A month ago today, the Boss and I worked incredibly hard to help birth out twin lambs. You may have read about it in How I Became a Sheep Mother.
It seemed appropriate to take a little look at how “Baab” and “Baa-bette” have progressed since then. Short story...they are THRIVING!
In the past month, I have fed each of them 137 times. (It should have been 138, but the Boss took a turn.) Believe me…I appreciate our ewes! Every one of those trips meant that I mixed up some milk replacer (lamb formula) before donning my coveralls, coat, gloves, boots and headband and walking out to the barn. On my return, the entire winter wardrobe had to be discarded (and sometimes dried by the woodstove) and the baby bottles rinsed.
The first week, they were given a bottle every 4 hours. That’s 6 times a day…and…all night, too! Since the second week, the bottles have become bigger and they only get fed 4 times a day. Thankfully, the schedule can be arranged so that their last feeding of the day is 10pm and the first one is at 5am, and I actually get to sleep again. Believe me…now, I really appreciate the mothering effort put forth by our ewes!

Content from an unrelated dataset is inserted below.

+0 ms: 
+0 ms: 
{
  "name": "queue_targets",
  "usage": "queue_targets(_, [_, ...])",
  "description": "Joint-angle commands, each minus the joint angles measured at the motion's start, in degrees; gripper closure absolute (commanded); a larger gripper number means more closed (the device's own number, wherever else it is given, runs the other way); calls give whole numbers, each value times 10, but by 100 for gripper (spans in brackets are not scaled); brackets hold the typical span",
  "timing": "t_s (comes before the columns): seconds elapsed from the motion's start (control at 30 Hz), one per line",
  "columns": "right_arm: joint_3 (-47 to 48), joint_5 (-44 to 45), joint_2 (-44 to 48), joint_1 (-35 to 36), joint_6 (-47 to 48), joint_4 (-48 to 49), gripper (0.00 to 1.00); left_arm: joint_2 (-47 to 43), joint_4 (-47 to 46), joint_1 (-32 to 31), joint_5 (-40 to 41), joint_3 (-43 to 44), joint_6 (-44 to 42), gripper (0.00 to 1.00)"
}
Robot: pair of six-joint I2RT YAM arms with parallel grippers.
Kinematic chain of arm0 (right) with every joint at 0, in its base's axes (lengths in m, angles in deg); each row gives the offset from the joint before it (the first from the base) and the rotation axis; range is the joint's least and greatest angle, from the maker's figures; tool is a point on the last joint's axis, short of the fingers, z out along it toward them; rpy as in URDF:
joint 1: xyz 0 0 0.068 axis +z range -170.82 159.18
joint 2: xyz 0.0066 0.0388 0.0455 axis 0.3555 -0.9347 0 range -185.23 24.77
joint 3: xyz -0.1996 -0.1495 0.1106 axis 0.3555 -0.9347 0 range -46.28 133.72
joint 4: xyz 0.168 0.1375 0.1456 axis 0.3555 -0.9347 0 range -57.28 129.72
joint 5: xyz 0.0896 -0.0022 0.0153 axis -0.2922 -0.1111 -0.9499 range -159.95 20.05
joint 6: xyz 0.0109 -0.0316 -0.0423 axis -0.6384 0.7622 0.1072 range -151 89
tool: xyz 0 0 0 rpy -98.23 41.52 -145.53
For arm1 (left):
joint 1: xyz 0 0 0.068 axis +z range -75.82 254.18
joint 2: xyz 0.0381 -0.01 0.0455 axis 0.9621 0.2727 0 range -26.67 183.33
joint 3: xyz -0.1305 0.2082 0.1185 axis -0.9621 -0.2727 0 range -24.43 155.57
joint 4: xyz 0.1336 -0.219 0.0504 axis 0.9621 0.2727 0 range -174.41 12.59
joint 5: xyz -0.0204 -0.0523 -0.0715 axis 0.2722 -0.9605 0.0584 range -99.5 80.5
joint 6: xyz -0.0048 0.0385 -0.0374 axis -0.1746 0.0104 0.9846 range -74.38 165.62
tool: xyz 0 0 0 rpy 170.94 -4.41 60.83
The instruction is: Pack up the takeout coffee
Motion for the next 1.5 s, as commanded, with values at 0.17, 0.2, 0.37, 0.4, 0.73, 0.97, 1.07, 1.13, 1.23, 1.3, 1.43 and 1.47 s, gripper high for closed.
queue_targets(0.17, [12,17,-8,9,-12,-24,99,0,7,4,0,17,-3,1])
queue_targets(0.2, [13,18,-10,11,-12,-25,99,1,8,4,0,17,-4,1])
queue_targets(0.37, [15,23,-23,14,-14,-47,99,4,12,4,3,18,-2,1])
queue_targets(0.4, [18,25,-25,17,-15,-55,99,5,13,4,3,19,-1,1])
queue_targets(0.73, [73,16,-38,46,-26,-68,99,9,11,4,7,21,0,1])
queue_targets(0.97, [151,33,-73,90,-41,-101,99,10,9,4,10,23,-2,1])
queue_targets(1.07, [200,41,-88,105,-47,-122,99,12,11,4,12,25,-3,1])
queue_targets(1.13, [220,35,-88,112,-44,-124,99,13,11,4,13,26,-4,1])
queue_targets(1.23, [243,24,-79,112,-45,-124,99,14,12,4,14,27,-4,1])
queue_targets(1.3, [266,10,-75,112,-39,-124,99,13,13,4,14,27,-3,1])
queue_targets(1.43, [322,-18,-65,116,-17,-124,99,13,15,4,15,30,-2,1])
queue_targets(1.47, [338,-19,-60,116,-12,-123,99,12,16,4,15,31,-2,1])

Next week, they will graduate to 3 times a day. I can guarantee that they will NOT like that change of plans. By the time they are eight weeks old, they will be weaned completely from their bottles. They have been eating grain and hay in small amounts since they were about a week old, so they are assured of good nutrition even after the weaning.
|at the beginning of the project|
Generally, bottle lambs don’t do very well. The growth rate of bottle lambs is often poor at best, because they often have many other issues to overcome. But, these guys are making me look like an amazing lamb mama. As of 2/11, “Baab” weighed in at 29.4#, while “Baa-bette” is slightly smaller at 27.8#. In order to have some reference of desirable weights…the naturally born, dam raised lambs born the same day weigh just a little over 30# each. A lamb’s weight should be about one pound for every day of its life…until it’s about 3 months old and then weight gain slows considerably.
I may have stumbled on to a good model for any future lamb projects. Instead of bringing them in the house…or setting up my “lamb hospital” in the shop, these little guys have stayed in the barn the whole time. They were penned for a little more than a week so they could get used to the whole bottle lamb routine. The creep pen is outfitted with a couple of heat lamps that provide a little break from the frigid overnight temperatures. By living in the barn they have constant access to hay and water, as well. So, they haven’t suffered in any way.
Here is a video of them eating their lunch on Sunday afternoon (2/10/13).
Notice how rambunctious they are! This only becomes more energetic as they grow. Again, I truly appreciate the ewes. When lambs are quite hungry, they will actually knock their mother off her feet as they butt the udder for the milk! Yee-ouch!
|"Baa-b" coming when he was called|
These two are more than a little amusing when they notice me from a distance and come screaming along, looking for something to eat. Sometimes it almost seems like they are smiling.
While I know that there is somebody somewhere who would question the economics and sanity of my efforts…but, we couldn’t just let the little things die. The added expense of milk replacer will indeed eat into the bottom line when we go to harvest, but we are still ahead at this point. Each and every lamb is quite valuable to us and we try to be a good steward of what we have been given. As for my sanity…that is another matter...
We are more than a little pleased with the results of Project Lamb Mama so far.